Now before we complain about the inherent unfairness of regulation in this case, let’s start with this: Harley-Davidson exists today because of government intervention in free markets. The Japanese started making transportation devices … mopeds and scooters, and by the 70’s had begun to develop good big-bore (which back then was over 500cc) motorcycles. Harley was owned at the time by AMF, a leisure and sporting-goods conglomerate, and they were building motorcycles which effectively represented the peak of 1950’s technology. They went to the mattresses:
In September of 1982, Harley-Davidson petitioned the U.S. International Trade Commission (ITC) for relief from the importation of heavyweight motorcycles and power-train subassemblies (an engine part). The petition was filed under Section 201 of the Trade Act of 1974, known as the “Escape Clause,” which allows an industry to request import relief from foreign competition when increasing imports are causing or threatening serious injury to the domestic industry. In these cases, the ITC investigates the claim and then reports to the president. If the finding is affirmative, the executive branch examines the matter and the president makes a decision within 60 days.

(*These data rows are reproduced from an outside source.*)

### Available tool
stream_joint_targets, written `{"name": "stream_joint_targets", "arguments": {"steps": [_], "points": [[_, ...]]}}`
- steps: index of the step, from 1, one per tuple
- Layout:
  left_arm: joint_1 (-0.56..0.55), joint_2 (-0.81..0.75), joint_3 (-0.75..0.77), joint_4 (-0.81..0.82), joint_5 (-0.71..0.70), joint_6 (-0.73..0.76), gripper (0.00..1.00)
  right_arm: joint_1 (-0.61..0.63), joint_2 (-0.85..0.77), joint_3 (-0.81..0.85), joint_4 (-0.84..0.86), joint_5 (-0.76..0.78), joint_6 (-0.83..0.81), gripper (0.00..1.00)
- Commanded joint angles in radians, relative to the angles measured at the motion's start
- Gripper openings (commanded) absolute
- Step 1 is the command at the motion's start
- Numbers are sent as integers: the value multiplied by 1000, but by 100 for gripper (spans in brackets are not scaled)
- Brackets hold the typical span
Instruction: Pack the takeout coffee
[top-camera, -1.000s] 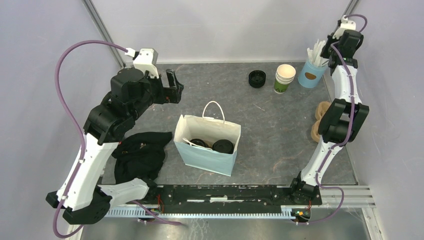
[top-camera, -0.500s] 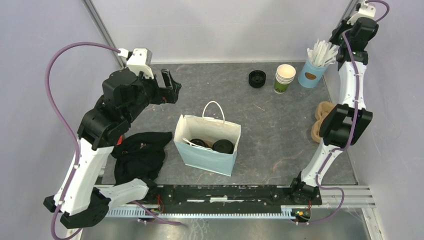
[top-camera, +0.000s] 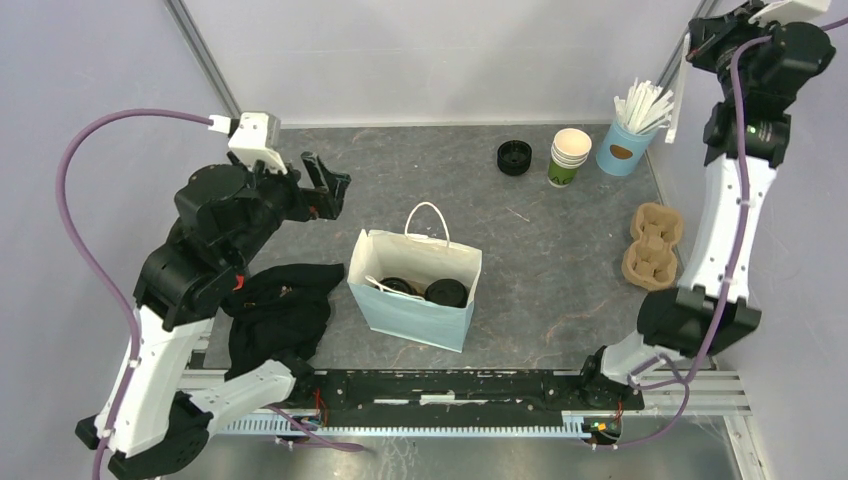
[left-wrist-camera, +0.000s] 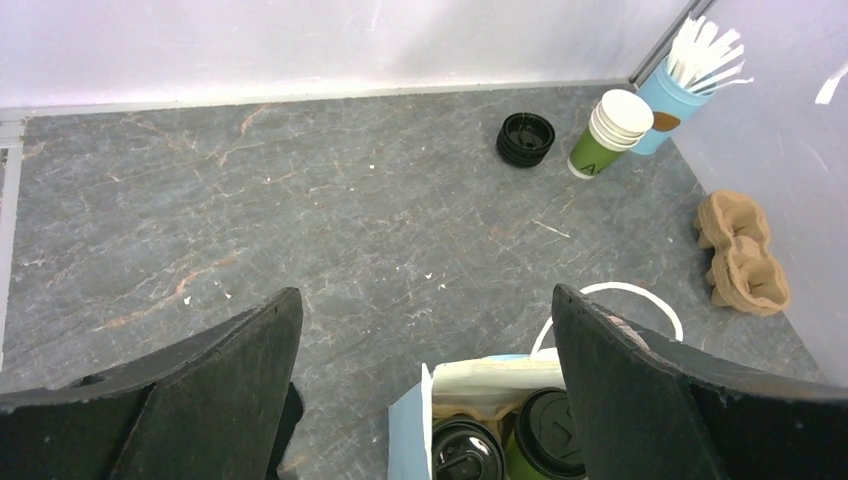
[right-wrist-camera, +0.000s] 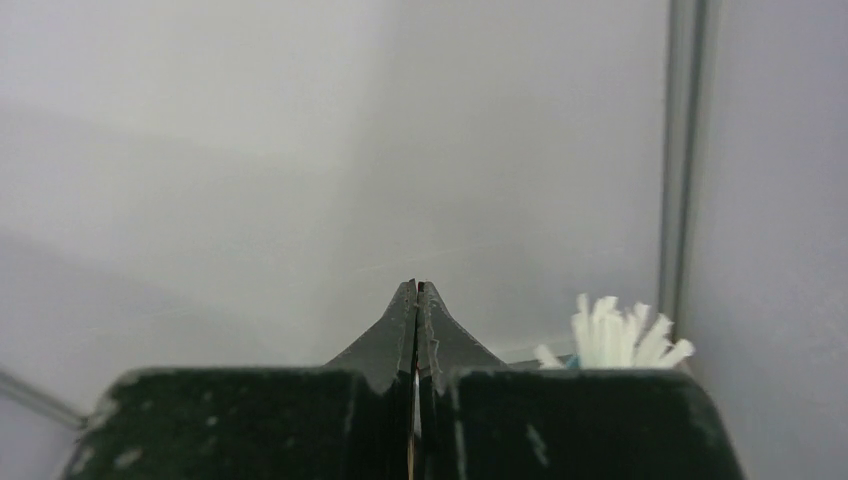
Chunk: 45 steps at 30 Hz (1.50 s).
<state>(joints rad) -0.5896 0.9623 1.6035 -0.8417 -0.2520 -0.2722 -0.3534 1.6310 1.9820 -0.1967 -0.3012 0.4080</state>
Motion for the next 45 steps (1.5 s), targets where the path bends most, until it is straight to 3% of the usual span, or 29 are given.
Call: {"name": "stream_joint_targets", "arguments": {"steps": [1,7,19,32,39,45], "points": [[1,-36,-6,67,29,37,100,9,-149,-61,-4,-155,134,0],[0,-67,-14,74,97,37,100,116,-336,-196,-63,-273,268,0],[0,-63,-40,86,193,5,100,546,-586,-456,-53,-210,499,0],[0,-78,-59,95,205,-53,99,1034,-476,-381,-114,-92,498,0],[0,-87,-50,88,197,-55,99,1186,-362,-256,-134,-44,463,0],[2,-81,-50,93,195,-44,99,1237,-322,-188,-186,-23,449,0]]}}
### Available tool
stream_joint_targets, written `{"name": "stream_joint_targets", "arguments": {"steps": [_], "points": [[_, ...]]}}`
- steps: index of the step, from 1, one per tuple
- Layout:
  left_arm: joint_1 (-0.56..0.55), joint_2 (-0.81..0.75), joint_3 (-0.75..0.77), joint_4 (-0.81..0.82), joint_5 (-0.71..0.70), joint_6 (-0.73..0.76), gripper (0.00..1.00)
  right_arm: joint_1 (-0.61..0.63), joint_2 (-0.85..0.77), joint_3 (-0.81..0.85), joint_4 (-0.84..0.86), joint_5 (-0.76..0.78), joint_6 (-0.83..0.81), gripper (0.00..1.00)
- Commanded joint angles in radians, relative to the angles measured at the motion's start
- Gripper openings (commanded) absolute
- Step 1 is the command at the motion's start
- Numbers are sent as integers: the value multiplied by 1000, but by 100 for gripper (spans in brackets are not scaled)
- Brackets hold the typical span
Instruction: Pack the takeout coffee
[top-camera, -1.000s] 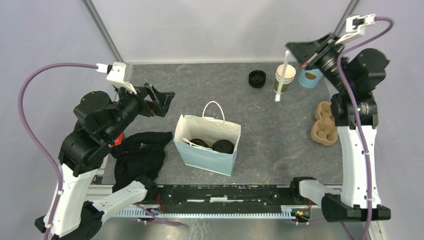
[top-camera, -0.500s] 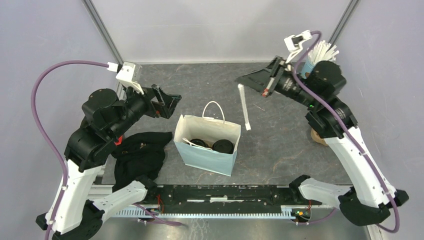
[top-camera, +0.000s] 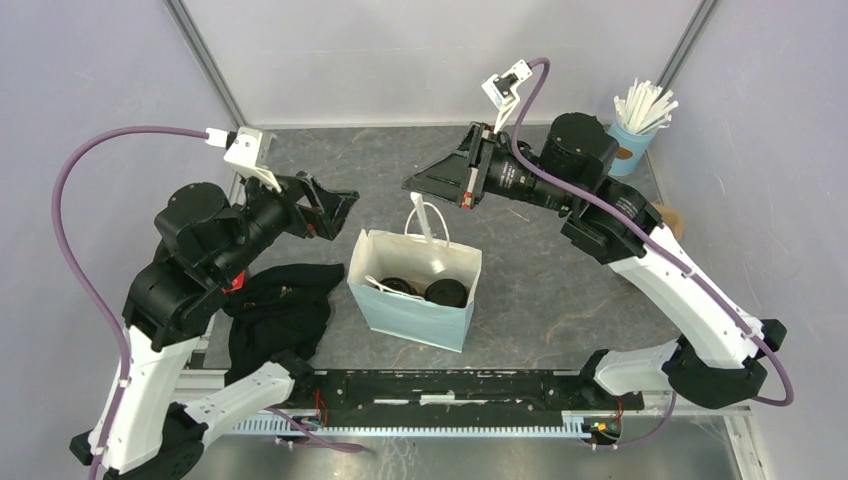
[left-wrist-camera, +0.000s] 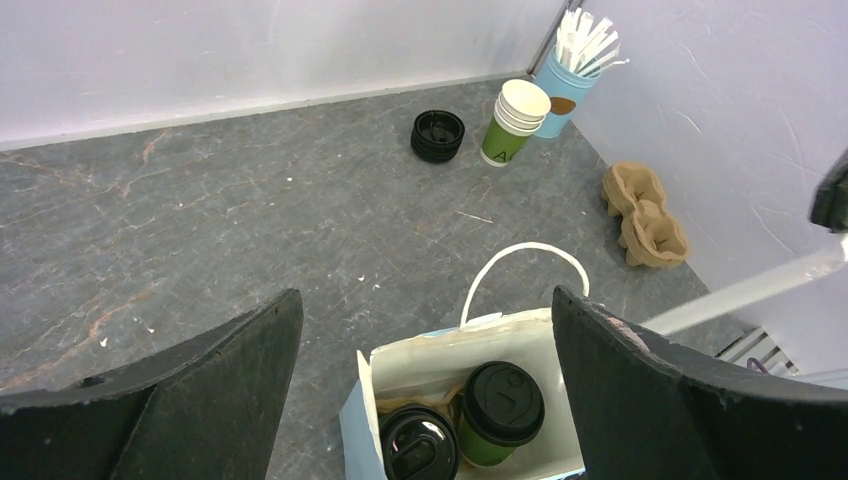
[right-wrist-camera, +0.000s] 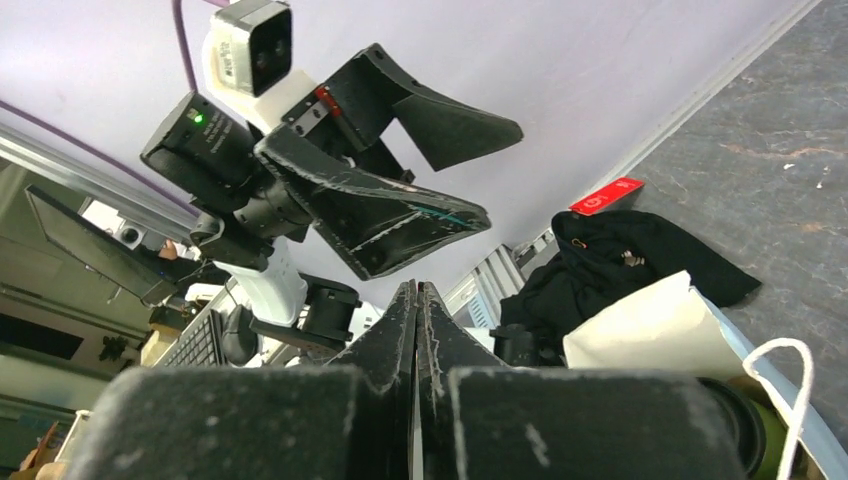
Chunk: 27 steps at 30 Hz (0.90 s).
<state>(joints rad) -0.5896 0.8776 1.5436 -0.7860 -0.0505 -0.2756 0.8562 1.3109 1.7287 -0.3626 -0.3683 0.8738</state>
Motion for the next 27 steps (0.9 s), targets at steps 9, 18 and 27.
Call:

They got their tariff, and the Japanese and Europeans were effectively shut out of the big-bore motorcycle market.
They used their period of protection effectively, beginning a process of re-engineering their motorcycles and building a strong retail brand – using mainstream retailing and brand-building techniques.

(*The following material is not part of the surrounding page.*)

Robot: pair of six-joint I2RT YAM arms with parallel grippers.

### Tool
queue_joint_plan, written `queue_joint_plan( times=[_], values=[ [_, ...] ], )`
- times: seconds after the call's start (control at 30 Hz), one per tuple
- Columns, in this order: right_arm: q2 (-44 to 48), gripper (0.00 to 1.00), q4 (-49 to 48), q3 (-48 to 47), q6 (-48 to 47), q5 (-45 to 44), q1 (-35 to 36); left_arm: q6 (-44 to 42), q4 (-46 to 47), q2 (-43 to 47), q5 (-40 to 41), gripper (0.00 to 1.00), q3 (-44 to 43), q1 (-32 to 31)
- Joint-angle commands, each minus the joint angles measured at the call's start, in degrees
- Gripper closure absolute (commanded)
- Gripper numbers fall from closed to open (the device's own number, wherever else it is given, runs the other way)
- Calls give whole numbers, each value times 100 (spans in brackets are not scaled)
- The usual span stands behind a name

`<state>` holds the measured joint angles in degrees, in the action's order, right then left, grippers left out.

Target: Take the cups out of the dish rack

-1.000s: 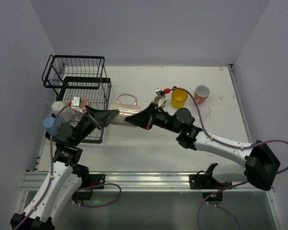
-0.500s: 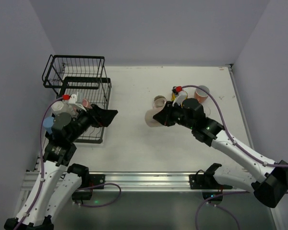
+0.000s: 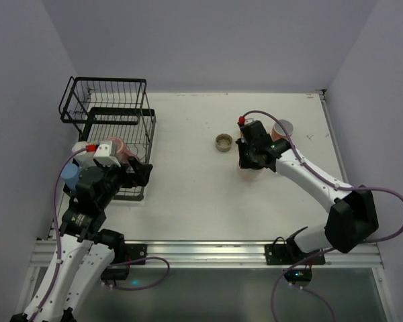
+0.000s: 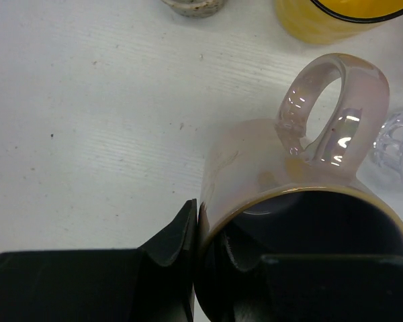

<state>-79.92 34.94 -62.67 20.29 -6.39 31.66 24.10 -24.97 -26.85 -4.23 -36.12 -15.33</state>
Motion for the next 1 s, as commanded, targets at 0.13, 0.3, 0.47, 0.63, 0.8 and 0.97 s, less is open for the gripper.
queue_joint_plan(
  times=[0.13,0.3,0.47,0.63,0.8,0.97],
  values=[
    [-585,100,-198,-632,-579,-529,-55,-177,10,-31,853,0,17,39],
    [-1051,100,-303,-685,-562,-547,-107,-63,-113,-101,1345,0,-18,39],
    [-1219,96,-374,-632,-474,-556,-107,95,-245,-250,1845,0,-71,39],
    [-1062,73,-444,-500,-421,-556,-99,226,-438,-505,2329,0,-185,39],
    [-605,30,-620,-289,-263,-417,-107,350,-324,-812,2558,0,-237,39],
    [342,1,-856,52,-201,-196,-29,464,-316,-1313,2989,0,-554,39]
  ],
)
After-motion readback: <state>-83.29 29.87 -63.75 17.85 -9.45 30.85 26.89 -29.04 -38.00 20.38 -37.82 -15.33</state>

De gustibus non disputum est (there’s no accounting for taste) is certainly true in the world of motorcycling. I’ve ridden most of the existing Harley models, and haven’t chosen to spend my money on them, because, like many riders, I feel they are overpriced, underpowered, handle and brake poorly, and have a reputation (which they are well on their way to shedding) for unreliability. And, bluntly, because instead of buying a motorcycle to ride, I would feel like I was paying an expensive initiation into a club.
Europeans ride. They ride a lot, both as cheap and economical transportation in their congested cities, and as recreation where they ride like absolute loons on their mountain and country roads. Tenacious G and I did a tour of Northern Italy, Corsica and Sardinia on motorcycles, and the people there ride damn well, hard and fast.
So I think I can pretty comfortably state that there just aren’t a lot of facts to support Steven’s thesis; and that, in fact, the post says more about him and his pre-judgment of Europe and the relations between them and us than about the reality of the motorcycle industry.
I’ve said before that they are not our allies except on a case-by-case basis. But we are going to need them in this case – we need them now. And the more we can see and respect them as they are – hard-riding, good engineers, with qualities that we can at times learn from – the better chance we have of getting them to see and respect us as we are as well.
— NOTES & UPDATES —
N.B. * = For those who don’t know, the idle of a Harley is typically sounded out as ‘potato, potato’. Harley, in fact, unsuccesfully attempted to trademark the sound.
* “That’s Mister Euroweenie Biker To You!”: As reader Jon Hendry notes in the comments, some of those Euro bikers carry shoulder-launched missiles.
* More deeply informed commentary from Mike Hendrix, who knows a thing or two about bikes himself. He’s less pleased by the changes, or the regulations, but he makes good points and notes some important subtleties. He follows that up with a good response to this article.
* Capitalist Lion says: “soul must eventually give way to innovation.”